**Given data:**
********************

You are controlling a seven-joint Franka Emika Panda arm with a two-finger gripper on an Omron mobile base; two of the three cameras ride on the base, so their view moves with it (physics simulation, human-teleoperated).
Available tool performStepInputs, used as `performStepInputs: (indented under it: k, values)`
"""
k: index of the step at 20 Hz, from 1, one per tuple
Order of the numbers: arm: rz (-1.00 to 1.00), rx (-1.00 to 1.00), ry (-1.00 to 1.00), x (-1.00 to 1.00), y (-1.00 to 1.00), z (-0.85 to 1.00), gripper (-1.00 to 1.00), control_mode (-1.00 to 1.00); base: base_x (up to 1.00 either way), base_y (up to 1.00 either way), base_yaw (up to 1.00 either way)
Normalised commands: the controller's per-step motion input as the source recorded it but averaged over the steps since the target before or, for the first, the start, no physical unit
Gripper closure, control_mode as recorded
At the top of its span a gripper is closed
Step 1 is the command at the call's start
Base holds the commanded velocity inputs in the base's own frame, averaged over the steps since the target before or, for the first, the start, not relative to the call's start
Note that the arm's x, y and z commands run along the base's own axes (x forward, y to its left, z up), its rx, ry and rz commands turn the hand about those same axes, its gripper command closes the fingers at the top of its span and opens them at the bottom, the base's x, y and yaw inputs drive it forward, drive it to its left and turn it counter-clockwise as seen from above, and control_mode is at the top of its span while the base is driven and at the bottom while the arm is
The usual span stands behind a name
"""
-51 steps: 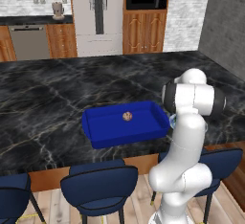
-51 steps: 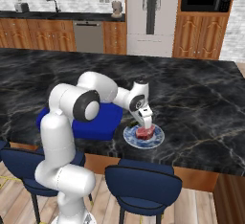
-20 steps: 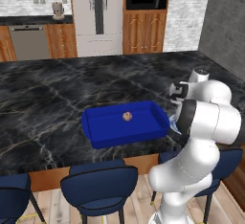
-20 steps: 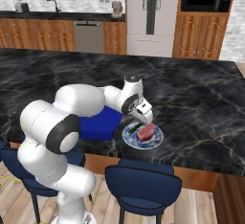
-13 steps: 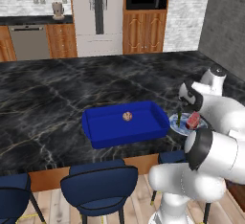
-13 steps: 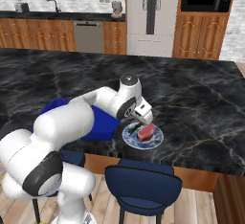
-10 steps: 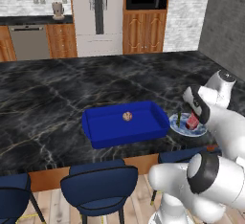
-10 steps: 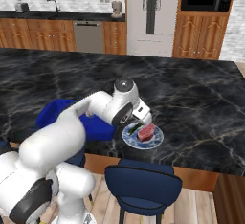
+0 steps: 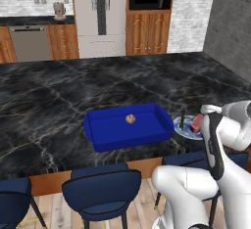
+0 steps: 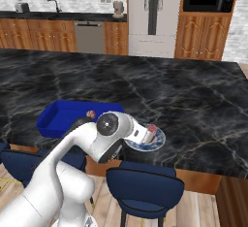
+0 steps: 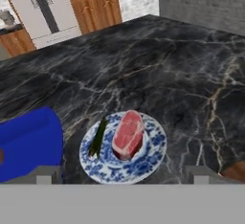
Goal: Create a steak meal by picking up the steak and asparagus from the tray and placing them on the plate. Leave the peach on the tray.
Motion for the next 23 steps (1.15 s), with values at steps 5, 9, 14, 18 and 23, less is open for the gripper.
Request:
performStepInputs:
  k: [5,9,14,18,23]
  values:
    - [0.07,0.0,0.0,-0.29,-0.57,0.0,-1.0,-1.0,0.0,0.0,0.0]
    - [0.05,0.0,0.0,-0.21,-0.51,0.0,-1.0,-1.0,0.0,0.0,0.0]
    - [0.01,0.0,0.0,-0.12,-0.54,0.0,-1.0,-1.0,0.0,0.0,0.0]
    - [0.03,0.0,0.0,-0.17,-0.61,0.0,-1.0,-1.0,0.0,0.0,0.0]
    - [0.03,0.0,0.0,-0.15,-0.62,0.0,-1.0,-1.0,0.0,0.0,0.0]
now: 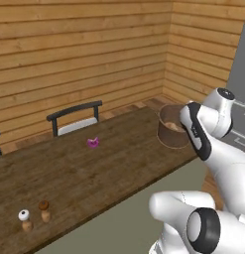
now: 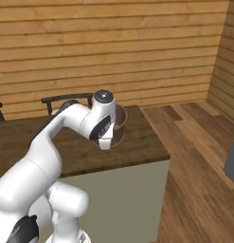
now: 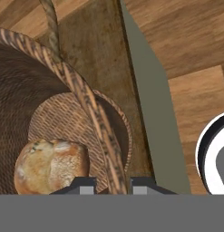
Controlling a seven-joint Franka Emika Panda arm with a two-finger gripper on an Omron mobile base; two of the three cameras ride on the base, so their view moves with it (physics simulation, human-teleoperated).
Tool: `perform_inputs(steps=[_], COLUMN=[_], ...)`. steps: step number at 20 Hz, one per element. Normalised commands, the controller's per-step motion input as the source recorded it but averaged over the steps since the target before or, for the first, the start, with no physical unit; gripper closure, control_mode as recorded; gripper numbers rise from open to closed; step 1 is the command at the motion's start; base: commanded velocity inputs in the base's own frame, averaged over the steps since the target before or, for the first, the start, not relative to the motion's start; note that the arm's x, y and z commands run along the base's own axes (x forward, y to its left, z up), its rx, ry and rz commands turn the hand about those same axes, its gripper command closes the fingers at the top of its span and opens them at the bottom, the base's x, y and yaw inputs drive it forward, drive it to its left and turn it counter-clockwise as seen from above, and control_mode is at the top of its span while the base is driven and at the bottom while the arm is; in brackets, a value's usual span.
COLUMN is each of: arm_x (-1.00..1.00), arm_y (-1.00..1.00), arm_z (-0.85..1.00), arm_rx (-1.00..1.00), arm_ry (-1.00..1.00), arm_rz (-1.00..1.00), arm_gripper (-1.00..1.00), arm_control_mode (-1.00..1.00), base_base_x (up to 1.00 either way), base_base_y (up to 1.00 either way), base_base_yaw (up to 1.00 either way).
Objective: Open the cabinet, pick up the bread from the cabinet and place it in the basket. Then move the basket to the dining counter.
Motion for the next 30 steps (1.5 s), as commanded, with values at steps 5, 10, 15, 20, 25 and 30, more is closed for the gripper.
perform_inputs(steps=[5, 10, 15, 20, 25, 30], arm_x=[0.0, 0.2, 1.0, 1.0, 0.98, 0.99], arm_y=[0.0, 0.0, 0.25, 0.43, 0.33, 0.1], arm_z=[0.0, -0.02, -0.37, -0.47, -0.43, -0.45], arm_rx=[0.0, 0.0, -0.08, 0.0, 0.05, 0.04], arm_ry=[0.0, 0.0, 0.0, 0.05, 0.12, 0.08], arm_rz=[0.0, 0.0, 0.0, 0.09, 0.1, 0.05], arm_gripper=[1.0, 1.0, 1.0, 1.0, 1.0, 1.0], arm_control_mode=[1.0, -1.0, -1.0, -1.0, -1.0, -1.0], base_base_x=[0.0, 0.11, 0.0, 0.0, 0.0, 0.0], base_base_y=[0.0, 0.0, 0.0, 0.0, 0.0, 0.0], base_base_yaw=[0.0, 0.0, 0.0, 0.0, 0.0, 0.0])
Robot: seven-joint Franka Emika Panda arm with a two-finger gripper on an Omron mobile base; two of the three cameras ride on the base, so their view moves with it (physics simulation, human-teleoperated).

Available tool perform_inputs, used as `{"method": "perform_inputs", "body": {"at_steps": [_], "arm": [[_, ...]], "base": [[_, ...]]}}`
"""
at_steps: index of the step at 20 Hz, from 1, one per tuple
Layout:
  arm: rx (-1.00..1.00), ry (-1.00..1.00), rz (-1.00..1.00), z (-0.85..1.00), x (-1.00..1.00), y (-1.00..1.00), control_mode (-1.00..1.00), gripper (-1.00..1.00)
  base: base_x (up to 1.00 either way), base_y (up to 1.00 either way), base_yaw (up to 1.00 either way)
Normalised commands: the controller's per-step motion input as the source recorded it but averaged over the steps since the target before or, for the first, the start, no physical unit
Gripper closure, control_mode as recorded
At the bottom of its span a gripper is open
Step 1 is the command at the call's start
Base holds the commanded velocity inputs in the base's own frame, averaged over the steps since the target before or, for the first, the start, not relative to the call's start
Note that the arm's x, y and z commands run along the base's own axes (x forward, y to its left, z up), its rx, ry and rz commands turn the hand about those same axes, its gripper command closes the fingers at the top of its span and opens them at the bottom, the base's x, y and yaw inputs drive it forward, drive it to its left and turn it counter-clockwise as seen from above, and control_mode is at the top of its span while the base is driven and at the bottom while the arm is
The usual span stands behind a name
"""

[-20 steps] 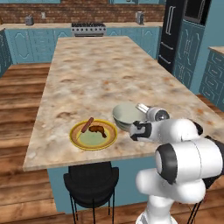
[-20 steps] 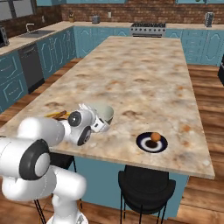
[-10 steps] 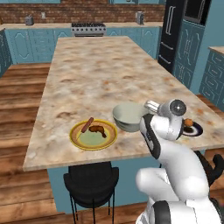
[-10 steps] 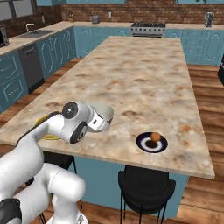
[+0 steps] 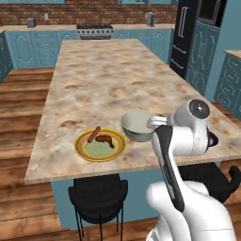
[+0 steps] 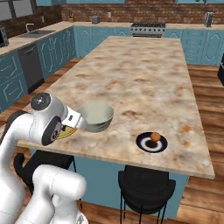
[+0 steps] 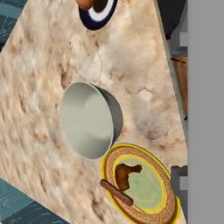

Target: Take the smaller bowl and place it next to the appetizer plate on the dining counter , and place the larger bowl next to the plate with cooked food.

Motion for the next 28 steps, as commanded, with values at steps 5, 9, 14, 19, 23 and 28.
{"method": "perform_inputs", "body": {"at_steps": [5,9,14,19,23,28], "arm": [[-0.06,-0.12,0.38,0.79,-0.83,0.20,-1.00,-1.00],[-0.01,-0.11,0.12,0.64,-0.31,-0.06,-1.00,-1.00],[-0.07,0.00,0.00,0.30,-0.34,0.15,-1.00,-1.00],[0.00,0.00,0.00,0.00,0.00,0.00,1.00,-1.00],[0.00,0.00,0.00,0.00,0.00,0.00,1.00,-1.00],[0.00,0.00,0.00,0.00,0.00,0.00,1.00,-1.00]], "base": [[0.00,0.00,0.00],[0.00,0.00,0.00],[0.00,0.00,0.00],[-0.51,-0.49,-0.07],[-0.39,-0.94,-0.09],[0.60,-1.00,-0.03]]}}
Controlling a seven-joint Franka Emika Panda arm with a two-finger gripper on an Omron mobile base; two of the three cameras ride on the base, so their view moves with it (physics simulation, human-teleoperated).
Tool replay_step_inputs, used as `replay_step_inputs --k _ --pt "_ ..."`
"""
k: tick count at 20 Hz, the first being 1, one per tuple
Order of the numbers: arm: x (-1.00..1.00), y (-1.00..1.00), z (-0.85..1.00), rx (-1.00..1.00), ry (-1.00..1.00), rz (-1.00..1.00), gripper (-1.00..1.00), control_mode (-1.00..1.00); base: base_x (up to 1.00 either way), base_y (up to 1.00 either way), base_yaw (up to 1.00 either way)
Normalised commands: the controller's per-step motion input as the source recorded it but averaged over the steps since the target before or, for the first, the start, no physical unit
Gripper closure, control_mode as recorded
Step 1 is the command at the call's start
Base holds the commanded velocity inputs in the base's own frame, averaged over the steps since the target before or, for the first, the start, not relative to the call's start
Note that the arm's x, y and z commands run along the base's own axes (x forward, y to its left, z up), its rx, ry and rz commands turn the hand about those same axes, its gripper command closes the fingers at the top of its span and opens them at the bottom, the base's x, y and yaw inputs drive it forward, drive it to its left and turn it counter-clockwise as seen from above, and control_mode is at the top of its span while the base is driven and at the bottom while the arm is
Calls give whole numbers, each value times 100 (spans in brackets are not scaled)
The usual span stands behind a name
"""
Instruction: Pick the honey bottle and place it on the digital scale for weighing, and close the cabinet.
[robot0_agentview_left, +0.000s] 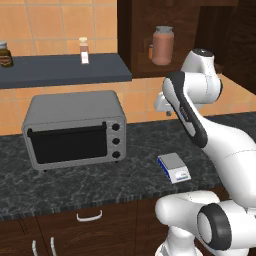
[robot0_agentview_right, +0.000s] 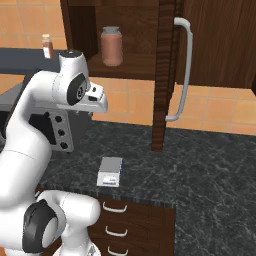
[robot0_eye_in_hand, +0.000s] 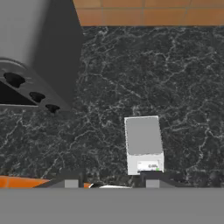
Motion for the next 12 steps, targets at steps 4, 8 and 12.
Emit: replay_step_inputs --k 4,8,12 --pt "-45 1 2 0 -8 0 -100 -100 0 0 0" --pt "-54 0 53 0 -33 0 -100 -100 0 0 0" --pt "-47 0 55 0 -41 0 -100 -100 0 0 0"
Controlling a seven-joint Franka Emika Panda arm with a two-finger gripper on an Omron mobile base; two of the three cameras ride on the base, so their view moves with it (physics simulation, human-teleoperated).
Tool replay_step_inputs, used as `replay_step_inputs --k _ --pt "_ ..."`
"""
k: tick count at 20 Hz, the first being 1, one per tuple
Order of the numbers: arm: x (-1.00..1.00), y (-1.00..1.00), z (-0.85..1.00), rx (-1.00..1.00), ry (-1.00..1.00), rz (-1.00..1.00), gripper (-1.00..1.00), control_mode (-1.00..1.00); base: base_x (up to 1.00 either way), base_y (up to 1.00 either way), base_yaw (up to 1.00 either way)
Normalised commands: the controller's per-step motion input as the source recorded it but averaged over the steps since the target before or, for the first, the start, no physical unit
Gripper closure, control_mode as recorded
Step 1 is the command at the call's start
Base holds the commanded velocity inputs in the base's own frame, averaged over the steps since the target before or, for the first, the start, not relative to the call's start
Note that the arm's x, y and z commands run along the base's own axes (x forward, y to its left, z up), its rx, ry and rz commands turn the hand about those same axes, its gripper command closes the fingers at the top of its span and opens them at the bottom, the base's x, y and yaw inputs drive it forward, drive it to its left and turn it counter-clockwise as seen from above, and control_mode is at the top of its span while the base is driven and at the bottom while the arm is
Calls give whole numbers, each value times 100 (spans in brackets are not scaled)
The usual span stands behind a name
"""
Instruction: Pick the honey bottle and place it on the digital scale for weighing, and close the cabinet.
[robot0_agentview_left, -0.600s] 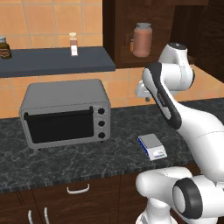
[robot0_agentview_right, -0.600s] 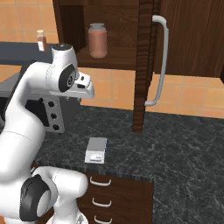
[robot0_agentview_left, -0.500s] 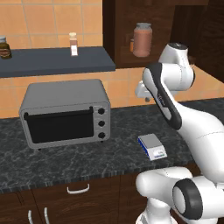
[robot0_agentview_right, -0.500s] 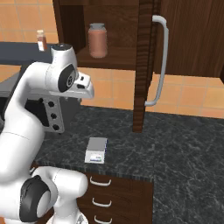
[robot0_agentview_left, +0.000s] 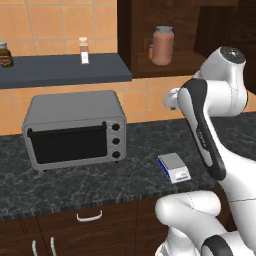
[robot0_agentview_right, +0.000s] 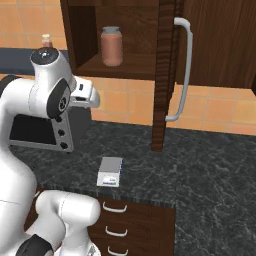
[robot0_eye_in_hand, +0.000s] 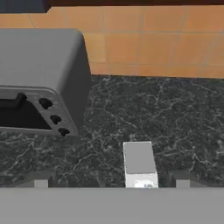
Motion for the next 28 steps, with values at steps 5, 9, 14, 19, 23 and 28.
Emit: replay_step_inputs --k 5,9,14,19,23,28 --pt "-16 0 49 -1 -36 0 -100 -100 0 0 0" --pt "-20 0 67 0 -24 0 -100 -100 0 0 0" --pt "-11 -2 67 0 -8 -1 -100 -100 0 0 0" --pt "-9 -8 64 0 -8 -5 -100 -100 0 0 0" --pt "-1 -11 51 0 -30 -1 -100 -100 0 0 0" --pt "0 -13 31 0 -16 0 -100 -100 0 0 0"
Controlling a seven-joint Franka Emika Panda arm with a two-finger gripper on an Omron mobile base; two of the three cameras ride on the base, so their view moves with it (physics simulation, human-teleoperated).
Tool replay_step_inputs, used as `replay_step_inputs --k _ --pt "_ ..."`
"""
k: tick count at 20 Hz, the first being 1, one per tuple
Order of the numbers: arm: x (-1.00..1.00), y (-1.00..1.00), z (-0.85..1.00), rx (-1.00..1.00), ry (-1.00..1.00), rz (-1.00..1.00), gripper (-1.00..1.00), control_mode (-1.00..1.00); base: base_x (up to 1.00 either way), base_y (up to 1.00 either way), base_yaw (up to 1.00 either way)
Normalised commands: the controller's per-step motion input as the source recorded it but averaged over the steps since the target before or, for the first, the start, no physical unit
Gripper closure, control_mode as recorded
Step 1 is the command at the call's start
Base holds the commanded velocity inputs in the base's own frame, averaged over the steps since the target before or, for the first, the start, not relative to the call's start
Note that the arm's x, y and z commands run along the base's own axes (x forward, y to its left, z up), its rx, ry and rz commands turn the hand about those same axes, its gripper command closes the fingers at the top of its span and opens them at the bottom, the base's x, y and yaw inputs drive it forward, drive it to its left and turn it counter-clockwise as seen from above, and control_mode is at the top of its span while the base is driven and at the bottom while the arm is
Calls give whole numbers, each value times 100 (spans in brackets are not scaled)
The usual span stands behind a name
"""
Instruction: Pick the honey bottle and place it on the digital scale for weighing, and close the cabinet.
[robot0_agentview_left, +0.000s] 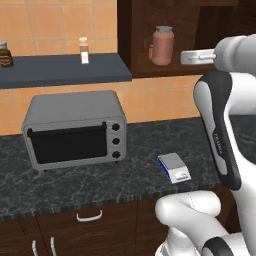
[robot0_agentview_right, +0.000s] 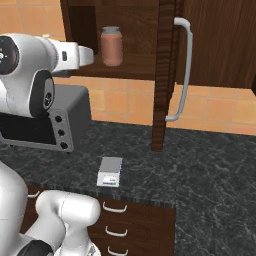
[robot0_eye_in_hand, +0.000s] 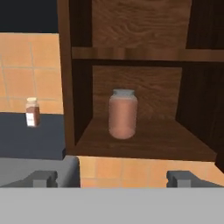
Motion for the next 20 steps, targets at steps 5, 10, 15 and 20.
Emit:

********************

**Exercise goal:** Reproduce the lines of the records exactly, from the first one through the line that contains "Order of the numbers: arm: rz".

**Written response:**
You are controlling a seven-joint Franka Emika Panda arm with a two-finger gripper on an Omron mobile base; two of the three cameras ride on the base, so their view moves with it (physics simulation, human-teleoperated).
Available tool performStepInputs, used as `performStepInputs: (indented under it: k, values)`
"""
k: index of the step at 20 Hz, from 1, one per tuple
Order of the numbers: arm: rz (-1.00 to 1.00), rx (-1.00 to 1.00), ry (-1.00 to 1.00), x (-1.00 to 1.00), y (-1.00 to 1.00), z (-0.85 to 1.00), gripper (-1.00 to 1.00), control_mode (-1.00 to 1.00); base: base_x (up to 1.00 either way), base_y (up to 1.00 either way), base_yaw (up to 1.00 either way)

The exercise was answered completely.